Calculating attention mechanism

daoyuan98 / Relation-CZSL

Official implementation of the TMM paper "Relation-aware Compositional Zero-shot Learning for Attribute-Object Pair Recognition".

MIT License

8 stars 1 forks source link

Calculating attention mechanism #2

Open ans92 opened 2 years ago

ans92 commented 2 years ago

Hi, Thank you for this great work and code. I want to ask could you please refer me the lines in the code where you are calculating the attention as shown in equation 1 of the paper? Actually I want to know what are W, K and q in equation 1. So if you can refer these things in you code then that would be great. Thank you.

daoyuan98 commented 2 years ago

Hi, Thank you for your attention!
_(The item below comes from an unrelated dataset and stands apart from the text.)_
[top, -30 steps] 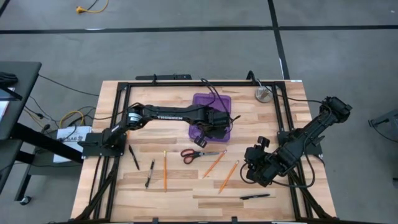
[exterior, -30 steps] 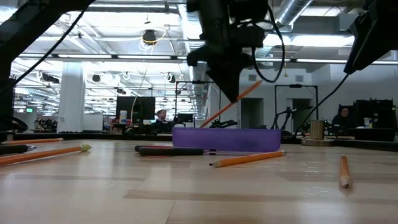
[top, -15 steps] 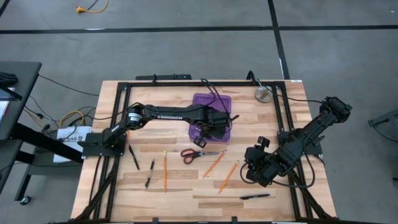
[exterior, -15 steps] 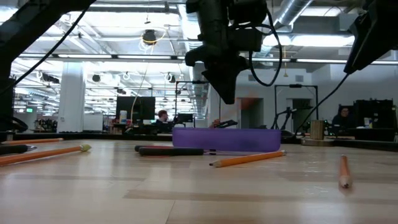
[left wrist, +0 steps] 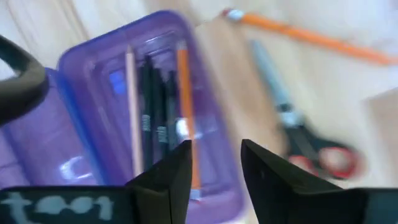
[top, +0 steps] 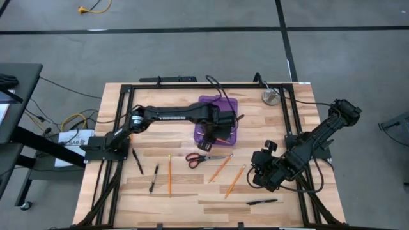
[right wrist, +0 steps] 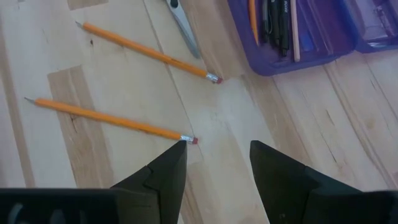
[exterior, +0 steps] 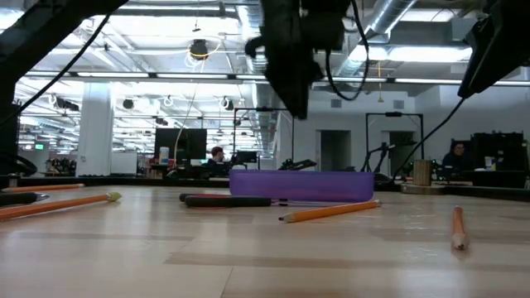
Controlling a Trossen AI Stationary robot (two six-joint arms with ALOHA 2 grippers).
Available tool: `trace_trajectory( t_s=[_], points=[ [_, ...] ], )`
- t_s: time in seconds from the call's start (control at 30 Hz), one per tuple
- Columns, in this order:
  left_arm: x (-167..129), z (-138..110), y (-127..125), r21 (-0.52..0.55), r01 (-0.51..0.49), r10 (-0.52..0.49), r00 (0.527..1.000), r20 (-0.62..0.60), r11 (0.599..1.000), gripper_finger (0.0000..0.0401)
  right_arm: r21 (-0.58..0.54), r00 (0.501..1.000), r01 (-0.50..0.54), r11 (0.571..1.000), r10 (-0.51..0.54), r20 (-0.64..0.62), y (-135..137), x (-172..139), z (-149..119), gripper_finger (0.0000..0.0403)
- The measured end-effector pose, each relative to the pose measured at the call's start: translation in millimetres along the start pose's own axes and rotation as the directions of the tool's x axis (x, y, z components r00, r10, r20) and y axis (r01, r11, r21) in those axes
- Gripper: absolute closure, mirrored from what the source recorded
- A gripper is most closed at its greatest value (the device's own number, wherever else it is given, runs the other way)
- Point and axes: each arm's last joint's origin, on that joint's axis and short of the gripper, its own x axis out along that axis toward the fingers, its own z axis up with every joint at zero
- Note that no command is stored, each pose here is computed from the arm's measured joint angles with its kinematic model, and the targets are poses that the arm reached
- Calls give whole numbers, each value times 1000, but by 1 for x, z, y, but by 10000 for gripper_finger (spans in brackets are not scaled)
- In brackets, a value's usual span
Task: Pick & place school supplies into a supply box
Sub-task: Put the bottom black pen into the pencil box
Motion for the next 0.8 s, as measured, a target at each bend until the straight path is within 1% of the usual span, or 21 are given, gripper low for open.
trace_trajectory(
  t_s=[0.1, 0.17, 0.3, 0.4, 0.5, 0.6, 0.67, 0.8],
  points=[
    [-27, 1, 1, -64, 88, -83, 994, 71, 994, 274, 16, 1000, -1, 1000, 1, 0, 0, 0, 0, 234],
    [-44, -4, 0, -103, 134, -121, 984, 132, 986, 274, 28, 1000, -1, 1000, 2, -3, 0, 0, 0, 234],
    [-78, -15, -4, -158, 137, -102, 972, 214, 978, 273, 39, 998, -38, 999, 39, -44, 2, 0, -1, 234],
    [-98, -23, -10, -176, 138, -86, 957, 276, 975, 273, 55, 992, -96, 994, 100, -80, 5, 0, -1, 234],
    [-116, -32, -22, -178, 127, -61, 940, 337, 976, 273, 77, 982, -157, 985, 164, -95, 9, -1, 1, 234],
    [-123, -48, -36, -188, 119, -35, 916, 400, 975, 273, 96, 971, -212, 972, 221, -95, 13, -2, 3, 234],
    [-119, -63, -46, -218, 119, -15, 904, 427, 969, 273, 107, 963, -242, 964, 253, -96, 16, -2, 4, 234],
    [-110, -102, -68, -278, 102, 54, 862, 504, 955, 273, 139, 961, -247, 959, 261, -92, 16, -2, 4, 234]
  ],
)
Please refer to the following lines for attention computation. https://github.com/daoyuan98/Relation-CZSL/blob/ea76ed8dbb8c2d24e93b37540ec0c7ca4e408736/model/SepMask.py#L240 https://github.com/daoyuan98/Relation-CZSL/blob/ea76ed8dbb8c2d24e93b37540ec0c7ca4e408736/model/SepMask.py#L241

ans92 commented 2 years ago

Hi @daoyuan98 Thank you for your response. Yes I have seen that. I have observed that you have instantiated your key, query and values by normal distribution. So they are getting semantic information of the concept like Red Apple? Normally what I observe is people use word2vec or similar pre-train language models to get the concept embedding and then train it. So you get semantic information by normal distribution values. Please correct me if I understood wrong. Thank you.